Nigerian asylum seekers disappear after arrival to the Netherlands
According to investigative journalists, almost half of the Nigerian asylum seekers disappeared after arriving to the Netherlands in 2019, reports VOA news. Disappearances are suspected to be linked to human trafficking networks across the European Union. The Dutch Centre Against Human and Child Trafficking called for stronger approach of the Dutch police by creating knowledge and expertise and establishing a “West African human trafficking unit” to prevent further disappearances. Such practices are not unique only in the Netherlands but also across other countries in Western Europe.

European and African ministers discuss stronger cooperation against smugglers and traffickers
The interior ministers of 5 European and 5 North African countries held a virtual information exchange to discuss enhanced cooperation to combat smuggling and human trafficking. Ylva Johansson, the EU Commissioner for Home Affairs, underlined the need for partnership with the third countries in which “the ultimate objective remains reducing human trafficking and the loss of lives”. Despite increasing pledges of the European Union (EU), human rights organisations warned that the EU fails to protect migrants and refugees that are in need. According to Amnesty International (AI), the EU pushes responsibility to protect on the third countries which “often goes hand in hand with human rights violations” said Julia Duchrow, AI Deputy Secretary General.

Migrants and refugees killed in Libya by human trafficker’s family
At least 30 migrants and refugees were murdered and several others wounded by the family of a Libyan trafficker in Mezdah, southwest of Tripoli. Al Jazeera reports that this crime occurred as a revenge for a death of a human trafficker who was killed. The International Organization for Migration (IOM), said that this attack is a “reminder of the horrors migrants have to endure at the hands of smugglers and traffickers in Libya”. The IOM urged Libyan authorities to initiate thorough investigation of the killings and bring perpetrators to justice.

Refugees report on ongoing human trafficking realities in Libya
Victims of human trafficking in Libya described practices of perpetrators who continuously kidnap, detain and extort money from migrants and refugees, reports the Financial Times. Detainees are asked to pay up to $3,000 for their release and to be able to cross the Mediterranean Sea. Libyan detention centres are known to be run by human traffickers, gangs and militia groups.
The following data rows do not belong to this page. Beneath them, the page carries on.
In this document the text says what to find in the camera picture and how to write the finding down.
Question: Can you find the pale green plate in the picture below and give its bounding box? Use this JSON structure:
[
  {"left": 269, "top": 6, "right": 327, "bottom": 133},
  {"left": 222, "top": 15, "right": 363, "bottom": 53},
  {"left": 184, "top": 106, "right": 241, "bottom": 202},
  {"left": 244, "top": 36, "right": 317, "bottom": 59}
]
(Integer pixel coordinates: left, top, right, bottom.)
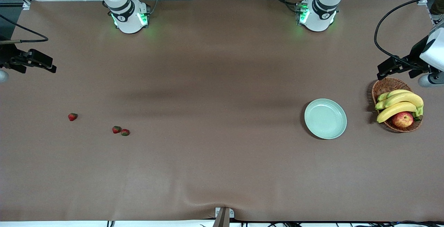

According to Liam Kelly from Danish Refugee Council, “[m]igrants have become income generating assets and the detention centres are the real money makers”.

 Picture story describes realities of Ethiopian migrant en route
In a picture story by Safa Msehli and Muse Mohammed, stories of Ethiopian migrants and refugees who flee their country and experience practices of smugglers and traffickers within the Horn of Africa are portrayed. Some people travel through the Eastern Migration Route towards Yemen and Saudi Arabia, others chose to migrate to Europe via Central Mediterranean Route. Migrants and refugees have to pay large amounts to smugglers to be transported through the dessert. In many cases they are captured, tortured and obliged to pay ransom for their release.